Another excellent album, and one of my favorites. This is the fifth studio offering from Iron Maiden, and on this cover Eddie has become an Egyptian deity rendered in stone as part of some pharaoh's tomb.
The album opens with "Aces High," one of many Maiden songs about historic British battles. The subject here is the Battle of Britain, a World War II aerial battle for supremacy in the skies over the United Kingdom. After that is "2 Minutes to Midnight," one of the best songs in Iron Maiden's catalog and in the history of heavy metal. Everything about this song just seems right, and it deserves to be on any "best of" list of metal songs. Subject: the Doomsday Clock.
Next comes the instrumental work "Losfer Words (Big 'Orra)," and then it's "Flash of the Blade," another swordplay song that I like very much. Following this is yet another song about swords, "The Duellists." I'm particularly fond of the guitar solo in this work, which to me is the perfect embodiment of the Iron Maiden sound.
Then comes the manic "Back in the Village," another favorite of mine. I read somewhere once that this song is supposed to be a sequel the "The Prisoner" on The Number of the Beast album, but I would have no idea that were the case just from listening to the lyrics. Admittedly, I didn't watch the television show of the same name very much, so maybe the lyrics make sense to someone who is more familiar with"The Prisoner."
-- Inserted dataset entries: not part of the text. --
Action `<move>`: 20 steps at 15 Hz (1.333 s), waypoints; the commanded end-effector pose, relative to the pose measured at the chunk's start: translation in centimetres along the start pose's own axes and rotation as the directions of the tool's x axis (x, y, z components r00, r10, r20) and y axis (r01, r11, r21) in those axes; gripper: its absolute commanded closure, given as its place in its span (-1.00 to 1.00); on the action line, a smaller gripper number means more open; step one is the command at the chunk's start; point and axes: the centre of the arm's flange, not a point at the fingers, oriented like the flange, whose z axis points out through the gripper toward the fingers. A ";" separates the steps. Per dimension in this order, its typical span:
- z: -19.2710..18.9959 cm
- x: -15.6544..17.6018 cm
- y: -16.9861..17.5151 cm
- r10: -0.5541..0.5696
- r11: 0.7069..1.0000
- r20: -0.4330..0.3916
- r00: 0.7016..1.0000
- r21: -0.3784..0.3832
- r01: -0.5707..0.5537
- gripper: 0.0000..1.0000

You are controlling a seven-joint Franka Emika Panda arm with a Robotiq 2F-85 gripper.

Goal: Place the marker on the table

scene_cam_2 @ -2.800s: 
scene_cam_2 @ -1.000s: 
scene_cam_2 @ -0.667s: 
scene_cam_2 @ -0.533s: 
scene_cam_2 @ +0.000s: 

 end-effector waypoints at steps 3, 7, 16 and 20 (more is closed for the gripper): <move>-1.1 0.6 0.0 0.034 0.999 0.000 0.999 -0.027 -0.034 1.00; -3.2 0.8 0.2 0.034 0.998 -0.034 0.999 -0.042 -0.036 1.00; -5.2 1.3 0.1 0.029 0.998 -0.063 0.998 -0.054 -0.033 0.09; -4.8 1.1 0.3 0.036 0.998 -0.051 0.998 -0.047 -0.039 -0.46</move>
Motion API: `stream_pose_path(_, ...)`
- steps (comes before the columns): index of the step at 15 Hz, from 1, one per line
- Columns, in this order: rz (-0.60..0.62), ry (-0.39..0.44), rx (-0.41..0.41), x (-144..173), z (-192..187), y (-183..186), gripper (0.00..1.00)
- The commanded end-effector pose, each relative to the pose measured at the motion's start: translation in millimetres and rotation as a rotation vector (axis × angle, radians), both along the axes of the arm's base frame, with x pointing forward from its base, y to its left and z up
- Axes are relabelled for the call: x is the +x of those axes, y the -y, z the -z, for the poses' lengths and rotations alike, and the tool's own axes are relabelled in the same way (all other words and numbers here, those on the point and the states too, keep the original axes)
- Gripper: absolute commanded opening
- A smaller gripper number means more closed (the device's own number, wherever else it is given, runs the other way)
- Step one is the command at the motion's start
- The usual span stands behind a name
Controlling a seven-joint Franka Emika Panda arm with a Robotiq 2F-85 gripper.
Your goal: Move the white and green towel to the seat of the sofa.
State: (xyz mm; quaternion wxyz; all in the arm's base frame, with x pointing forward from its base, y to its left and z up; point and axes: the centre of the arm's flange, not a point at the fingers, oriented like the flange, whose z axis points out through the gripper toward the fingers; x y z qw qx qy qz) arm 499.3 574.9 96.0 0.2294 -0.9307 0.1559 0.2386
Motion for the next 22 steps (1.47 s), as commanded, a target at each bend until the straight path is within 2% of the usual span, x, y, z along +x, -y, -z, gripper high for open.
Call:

Here's a sample of the lyrics:
Turn the spotlights on the people,Make sense to you? Ultimately it doesn't matter much, I like the song anyway.
Switch the dial and eat the worm,
Take your chances, kill the engine,
Drop your bombs and let it burn.
...
No breaks on the inside,
Paper cats and burning barns,
There's a fox among the chickens,
And a killer in the hounds.
After that is the title track, "Powerslave," a very good song about Egypt, pharaohs, the process of dying, and deification.
And the last song on the album is the thirteen-and-a-half minute metal epic "The Rime of the Ancient Mariner." Very generously based on the fantastical poem by Samuel Taylor Coleridge, this song is way up on my list of favorite Maiden tunes. Part of the reason why is because I was already a fan of Coleridge's poem before this album came out, and you can imagine how happy I was to see that a band I already liked and respected was daring enough to do a rendition of one of my favorite literary works. And it works. It's a great song and it tells a great story.
By the way, my fondness for The Rime can be seen in the structure of this very blog. I took "Painted Ocean" from a line in the poem (which is quoted verbatim in the Maiden song). The "strange power of speech" refers to the mystic power the titular Ancient Mariner possesses. And my pseudonym, Albatross, is one of the key metaphors in the poem, at various times signifying salvation, victimization, penance, and salvation again. It's a strange poem, but it's well worth the read if you've got the time.
I'm glad Iron Maiden did a version of The Rime. It's one of the reasons I like them so much.
UPDATE: "The Duellists": Never very popular, yet oh so good.
2 comments:
I thought maybe you had taken Albatross from "Moby Dick."
Nope, but Moby Dick is one of my favorite books. I've never read any other of Herman Melville's works, but I love the tale of Ahab and his white whale.